How Machine Learning Can Predict Risk for Insurance Underwriters
Conversations on social media can sometimes turn ugly, but could machines put a stop to these arguments before they occur?
Researchers at Cornell University, Google Jigsaw, and Wikimedia are trying to find out. They’re using Perspective API, an artificial intelligence (AI) tool from Google, to rate the friendliness or “toxicity” of text conversations.
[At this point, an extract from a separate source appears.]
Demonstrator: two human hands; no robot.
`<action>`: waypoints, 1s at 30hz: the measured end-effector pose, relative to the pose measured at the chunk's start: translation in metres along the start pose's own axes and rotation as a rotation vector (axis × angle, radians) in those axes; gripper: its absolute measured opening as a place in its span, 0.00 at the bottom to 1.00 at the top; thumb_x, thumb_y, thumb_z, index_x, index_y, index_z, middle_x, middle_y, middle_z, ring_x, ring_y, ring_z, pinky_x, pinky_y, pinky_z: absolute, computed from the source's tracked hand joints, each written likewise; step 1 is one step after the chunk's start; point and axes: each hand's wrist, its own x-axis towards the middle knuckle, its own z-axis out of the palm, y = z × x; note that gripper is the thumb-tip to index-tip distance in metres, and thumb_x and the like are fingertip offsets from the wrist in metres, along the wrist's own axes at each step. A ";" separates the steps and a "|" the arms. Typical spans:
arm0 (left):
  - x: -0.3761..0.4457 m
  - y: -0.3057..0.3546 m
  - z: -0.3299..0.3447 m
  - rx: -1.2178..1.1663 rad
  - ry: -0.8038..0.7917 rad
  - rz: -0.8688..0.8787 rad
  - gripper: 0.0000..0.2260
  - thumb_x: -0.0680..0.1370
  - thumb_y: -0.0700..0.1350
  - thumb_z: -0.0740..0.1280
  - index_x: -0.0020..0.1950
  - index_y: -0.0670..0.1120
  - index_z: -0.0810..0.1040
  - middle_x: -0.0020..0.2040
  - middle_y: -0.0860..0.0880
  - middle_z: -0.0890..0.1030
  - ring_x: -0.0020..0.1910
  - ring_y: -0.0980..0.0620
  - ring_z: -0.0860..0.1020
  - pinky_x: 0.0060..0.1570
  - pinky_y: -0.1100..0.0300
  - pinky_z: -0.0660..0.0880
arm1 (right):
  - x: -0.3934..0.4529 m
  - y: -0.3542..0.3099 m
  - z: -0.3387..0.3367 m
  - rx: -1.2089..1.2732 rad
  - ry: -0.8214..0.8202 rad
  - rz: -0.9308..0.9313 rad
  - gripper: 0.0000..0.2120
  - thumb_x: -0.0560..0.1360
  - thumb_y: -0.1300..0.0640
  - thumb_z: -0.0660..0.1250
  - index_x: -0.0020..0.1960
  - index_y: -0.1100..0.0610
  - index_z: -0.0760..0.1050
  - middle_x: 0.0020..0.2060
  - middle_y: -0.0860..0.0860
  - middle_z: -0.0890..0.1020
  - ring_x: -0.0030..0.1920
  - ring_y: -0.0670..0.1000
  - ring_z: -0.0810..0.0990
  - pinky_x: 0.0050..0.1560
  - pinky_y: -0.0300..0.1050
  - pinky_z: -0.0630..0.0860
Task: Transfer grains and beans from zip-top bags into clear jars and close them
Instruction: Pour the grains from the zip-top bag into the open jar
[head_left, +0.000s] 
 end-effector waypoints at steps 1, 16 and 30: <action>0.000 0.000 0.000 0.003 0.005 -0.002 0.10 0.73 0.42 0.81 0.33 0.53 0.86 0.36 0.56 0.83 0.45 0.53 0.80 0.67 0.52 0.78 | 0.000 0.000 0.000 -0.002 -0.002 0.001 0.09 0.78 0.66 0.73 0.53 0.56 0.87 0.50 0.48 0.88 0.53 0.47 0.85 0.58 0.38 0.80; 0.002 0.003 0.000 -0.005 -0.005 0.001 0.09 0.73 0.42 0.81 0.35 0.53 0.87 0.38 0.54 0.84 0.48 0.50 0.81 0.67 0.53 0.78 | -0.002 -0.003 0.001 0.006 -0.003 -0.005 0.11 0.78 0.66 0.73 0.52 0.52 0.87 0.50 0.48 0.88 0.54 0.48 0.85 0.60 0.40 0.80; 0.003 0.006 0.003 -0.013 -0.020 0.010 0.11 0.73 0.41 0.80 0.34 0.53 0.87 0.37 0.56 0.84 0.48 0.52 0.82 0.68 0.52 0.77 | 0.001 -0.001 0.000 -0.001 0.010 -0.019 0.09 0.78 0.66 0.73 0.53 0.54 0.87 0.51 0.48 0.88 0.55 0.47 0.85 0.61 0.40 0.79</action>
The technology is still being tested, so it won’t bring about world peace just yet. However, the experiment serves as evidence that technology can predict an uncomfortable situation before it can happen.
The use of machine learning has grown rapidly in past few years. As computers “learn” to recognize patterns in data, the algorithms in machine learning processes already recommend products we should buy, movies we can watch, and people we might connect with on social media.
For insurance carriers, machine learning and artificial intelligence can provide information right at the time of quote. When applied to high-resolution aerial imagery, machine learning technology can identify property features. This data can include features such as roof condition, type, and shape as well as common risk factors like overhanging trees, pools, and more.
With virtual property analytics, insurance underwriters can:
- Prepare more accurate quotes and reduce errors
- Fill in missing details about a property that the owners may not know
- Speed up the underwriting process
- Help agents better assist applicants and provide existing customers with the proper level of coverage
Every policy that insurance carriers take on involves some level of risk. Through machine learning and high-resolution aerial imagery, carriers can better understand of those risks at time of underwriting.
After Hurricanes Harvey and Irma, EagleView was able to determine where the most severe damage had occurred by comparing pre- and post-event aerial imagery. During the California wildfires of 2017, EagleView helped insurance carriers determine the total number of structures damaged or destroyed. Paired with aerial imagery, machine learning technologies can identify hail strike on roofs and detect random patterns to help carriers avoid paying fraudulent claims.
Insurance carriers need to be prepared for anything. While most properties won’t see devastating losses like those seen in 2017, other hazards, like fires, floods, or fallen trees, could occur at any time. With a clear view of risk thanks to machine learning technologies, underwriters can create peace of mind for the insurance carrier and its policyholders.